- Born: Mexico City, Mexico
- Occupation: Independent documentary film director

= Adolfo Doring =

American filmmaker

Adolfo Doring is an American documentary filmmaker and director of music videos.

==Video career==
Doring came to New York City in the mid-eighties to study sociology at Columbia University, then interned for rock and roll photographer Joel Brodsky. Doring began his film career in middle school when he started using Super 8 film to make small documentaries as a way to avoid term papers. The combination of his photographic skills and well-developed understanding of cinematic language led him to an early career in cinematography. Doring was director of photography for music videos of Pearl Jam, Alice in Chains, Republic of Loose, Screaming Trees, and Stone Temple Pilots, while also flying back east to work in the hip hop world (Public Enemy, LL Cool J, Nas, Redman).

Doring's first directing job for Atlantic Records was for heavy metal group Testament. It led to directing music videos for artists including Sting, Savage Garden, Bon Jovi, Vanessa Mae, Hootie and the Blowfish, Gin Blossoms, The Dixie Chicks, Diana Krall and Del Amitri among others. In 1994 Doring won an MTV Video Music Award for the Hootie and the Blowfish single, "Hold My Hand", and directed the video for the band's next single, "Let Her Cry", which was that year's most played video. He was nominated by the MVPA for Best Country Video for The Dixie Chicks' "You Were Mine".

==Film==

Doring's work in documentary films began with the documentary Karaoke Man (2003), followed by The Trial of the St. Patrick's Four (2006) and Got Stem Cells? (2007), and Blind Spot (2008).

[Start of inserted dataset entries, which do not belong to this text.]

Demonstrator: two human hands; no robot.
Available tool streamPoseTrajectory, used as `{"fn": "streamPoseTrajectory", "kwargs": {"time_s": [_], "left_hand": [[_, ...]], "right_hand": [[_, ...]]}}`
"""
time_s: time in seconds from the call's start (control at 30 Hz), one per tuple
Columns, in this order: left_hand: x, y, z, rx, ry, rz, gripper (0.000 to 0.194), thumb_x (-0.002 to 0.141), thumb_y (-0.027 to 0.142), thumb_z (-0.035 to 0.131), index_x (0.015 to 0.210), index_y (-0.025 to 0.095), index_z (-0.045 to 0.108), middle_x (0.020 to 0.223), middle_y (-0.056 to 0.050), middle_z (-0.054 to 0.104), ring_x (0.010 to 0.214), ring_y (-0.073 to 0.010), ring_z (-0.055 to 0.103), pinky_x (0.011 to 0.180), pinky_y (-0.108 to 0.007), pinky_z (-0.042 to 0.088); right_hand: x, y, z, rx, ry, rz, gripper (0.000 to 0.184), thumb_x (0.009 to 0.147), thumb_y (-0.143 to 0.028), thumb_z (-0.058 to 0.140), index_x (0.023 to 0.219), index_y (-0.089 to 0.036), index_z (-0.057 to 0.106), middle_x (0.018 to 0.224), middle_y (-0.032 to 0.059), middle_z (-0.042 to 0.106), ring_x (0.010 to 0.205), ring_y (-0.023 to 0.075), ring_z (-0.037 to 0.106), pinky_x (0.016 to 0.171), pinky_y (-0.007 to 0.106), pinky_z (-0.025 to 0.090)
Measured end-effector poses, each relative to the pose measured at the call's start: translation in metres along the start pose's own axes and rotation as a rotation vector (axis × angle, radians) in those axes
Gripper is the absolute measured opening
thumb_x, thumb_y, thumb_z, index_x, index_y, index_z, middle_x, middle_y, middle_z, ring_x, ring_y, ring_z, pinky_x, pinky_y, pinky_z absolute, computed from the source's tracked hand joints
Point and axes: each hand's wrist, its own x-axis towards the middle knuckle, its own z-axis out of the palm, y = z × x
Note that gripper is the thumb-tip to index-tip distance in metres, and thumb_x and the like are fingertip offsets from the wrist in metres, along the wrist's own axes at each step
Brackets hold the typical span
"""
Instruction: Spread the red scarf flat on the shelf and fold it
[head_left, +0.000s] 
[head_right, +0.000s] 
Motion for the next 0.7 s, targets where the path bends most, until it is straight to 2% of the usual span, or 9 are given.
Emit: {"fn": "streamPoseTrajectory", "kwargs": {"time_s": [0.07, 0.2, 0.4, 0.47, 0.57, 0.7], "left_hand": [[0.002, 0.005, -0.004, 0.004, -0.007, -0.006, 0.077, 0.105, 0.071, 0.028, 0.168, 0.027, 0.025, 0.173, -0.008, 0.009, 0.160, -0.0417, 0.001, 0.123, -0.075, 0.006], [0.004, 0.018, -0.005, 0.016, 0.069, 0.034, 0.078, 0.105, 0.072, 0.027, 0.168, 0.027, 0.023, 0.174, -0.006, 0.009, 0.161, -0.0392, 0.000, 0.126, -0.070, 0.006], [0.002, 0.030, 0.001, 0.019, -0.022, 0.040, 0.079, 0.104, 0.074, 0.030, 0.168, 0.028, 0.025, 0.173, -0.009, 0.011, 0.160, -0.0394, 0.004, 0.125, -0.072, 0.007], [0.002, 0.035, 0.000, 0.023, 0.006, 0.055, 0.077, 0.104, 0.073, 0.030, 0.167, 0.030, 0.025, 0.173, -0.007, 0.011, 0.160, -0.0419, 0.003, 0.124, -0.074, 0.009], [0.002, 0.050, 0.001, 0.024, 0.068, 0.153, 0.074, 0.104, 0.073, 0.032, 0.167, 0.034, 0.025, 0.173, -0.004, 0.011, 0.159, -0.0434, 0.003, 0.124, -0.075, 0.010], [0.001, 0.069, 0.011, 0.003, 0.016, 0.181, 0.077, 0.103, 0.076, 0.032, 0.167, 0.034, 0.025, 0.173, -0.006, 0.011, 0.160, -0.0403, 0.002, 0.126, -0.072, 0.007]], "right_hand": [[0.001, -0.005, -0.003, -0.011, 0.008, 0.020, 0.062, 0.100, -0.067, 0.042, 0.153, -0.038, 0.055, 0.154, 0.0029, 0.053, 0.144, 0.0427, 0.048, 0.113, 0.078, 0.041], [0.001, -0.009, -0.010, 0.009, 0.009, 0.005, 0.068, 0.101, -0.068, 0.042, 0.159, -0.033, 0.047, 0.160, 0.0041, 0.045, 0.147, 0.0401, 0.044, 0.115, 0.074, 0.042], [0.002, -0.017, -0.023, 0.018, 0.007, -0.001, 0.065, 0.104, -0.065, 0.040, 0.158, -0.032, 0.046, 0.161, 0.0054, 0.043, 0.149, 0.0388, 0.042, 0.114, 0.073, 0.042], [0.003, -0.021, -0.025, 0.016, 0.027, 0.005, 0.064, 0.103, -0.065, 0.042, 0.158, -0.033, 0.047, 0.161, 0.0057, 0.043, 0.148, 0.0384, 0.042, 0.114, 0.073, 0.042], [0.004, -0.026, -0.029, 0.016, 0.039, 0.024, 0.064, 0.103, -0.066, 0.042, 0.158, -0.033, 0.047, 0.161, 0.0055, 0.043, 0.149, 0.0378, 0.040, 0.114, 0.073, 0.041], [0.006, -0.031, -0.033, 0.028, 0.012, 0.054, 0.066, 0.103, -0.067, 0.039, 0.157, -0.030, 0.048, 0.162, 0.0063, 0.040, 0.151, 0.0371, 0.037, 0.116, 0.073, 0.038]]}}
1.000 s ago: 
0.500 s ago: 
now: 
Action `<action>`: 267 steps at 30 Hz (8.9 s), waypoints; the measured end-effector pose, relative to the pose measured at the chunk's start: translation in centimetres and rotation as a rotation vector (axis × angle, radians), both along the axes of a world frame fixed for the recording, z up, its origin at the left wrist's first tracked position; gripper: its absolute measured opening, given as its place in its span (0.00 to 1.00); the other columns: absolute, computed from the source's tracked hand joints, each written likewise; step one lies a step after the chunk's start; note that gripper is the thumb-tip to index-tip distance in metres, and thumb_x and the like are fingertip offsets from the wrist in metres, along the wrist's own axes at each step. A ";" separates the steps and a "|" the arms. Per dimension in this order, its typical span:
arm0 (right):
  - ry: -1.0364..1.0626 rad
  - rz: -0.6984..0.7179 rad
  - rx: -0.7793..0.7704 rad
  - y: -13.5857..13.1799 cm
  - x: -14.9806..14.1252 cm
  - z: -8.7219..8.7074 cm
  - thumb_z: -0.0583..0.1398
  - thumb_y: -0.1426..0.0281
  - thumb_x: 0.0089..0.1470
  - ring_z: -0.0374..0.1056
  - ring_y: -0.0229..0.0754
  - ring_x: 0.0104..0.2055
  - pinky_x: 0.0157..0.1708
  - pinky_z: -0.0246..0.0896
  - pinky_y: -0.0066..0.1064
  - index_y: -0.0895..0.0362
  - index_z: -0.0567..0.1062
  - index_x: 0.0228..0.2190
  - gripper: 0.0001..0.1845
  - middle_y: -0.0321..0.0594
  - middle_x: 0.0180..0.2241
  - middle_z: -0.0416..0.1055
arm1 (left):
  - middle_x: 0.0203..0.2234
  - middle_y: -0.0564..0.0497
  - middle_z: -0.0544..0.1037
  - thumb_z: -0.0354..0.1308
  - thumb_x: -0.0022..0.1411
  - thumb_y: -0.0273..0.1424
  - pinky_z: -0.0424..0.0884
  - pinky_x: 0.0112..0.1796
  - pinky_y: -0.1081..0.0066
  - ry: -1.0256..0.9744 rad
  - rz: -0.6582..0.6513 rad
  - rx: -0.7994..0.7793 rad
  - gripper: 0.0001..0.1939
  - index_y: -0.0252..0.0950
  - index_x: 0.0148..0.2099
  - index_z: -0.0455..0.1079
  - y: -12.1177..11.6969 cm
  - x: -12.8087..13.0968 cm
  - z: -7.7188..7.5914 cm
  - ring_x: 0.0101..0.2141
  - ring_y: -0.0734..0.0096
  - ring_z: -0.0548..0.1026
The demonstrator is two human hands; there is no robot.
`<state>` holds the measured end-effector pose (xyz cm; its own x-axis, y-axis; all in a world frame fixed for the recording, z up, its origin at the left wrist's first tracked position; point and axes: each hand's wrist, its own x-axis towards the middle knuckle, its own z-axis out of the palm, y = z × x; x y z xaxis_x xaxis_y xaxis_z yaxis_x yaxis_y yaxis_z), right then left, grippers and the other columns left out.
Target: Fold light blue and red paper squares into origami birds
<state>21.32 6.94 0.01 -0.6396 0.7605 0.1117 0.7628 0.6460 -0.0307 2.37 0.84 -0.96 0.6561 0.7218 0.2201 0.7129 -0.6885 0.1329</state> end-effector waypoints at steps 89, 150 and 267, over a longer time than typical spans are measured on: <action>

Doring's narrative feature film work began with Metro (2005) which was premiered at the 2006 Tribeca Film Festival. Thinly Veiled, his second narrative feature, has been reviewed with adjectives such as "transformative," "disturbing," "compelling," "twisted," and "fantastic."

===Blind Spot===

Doring wrote and directed the documentary film Blind Spot, about the current oil and energy crisis. It explores the subject of peak oil and its implications for the future of civilization. It includes interviews with sociologist William R Catton, evolutionary biologist Jason Bradford, environmental analyst Lester Brown, NASA's James E. Hansen, author Bill McKibben, physicist Albert Allen Bartlett, and others.

The film was shown in 2008 at the Woodstock Film Festival, London Independent Film Festival, and European Film Festival Moscow.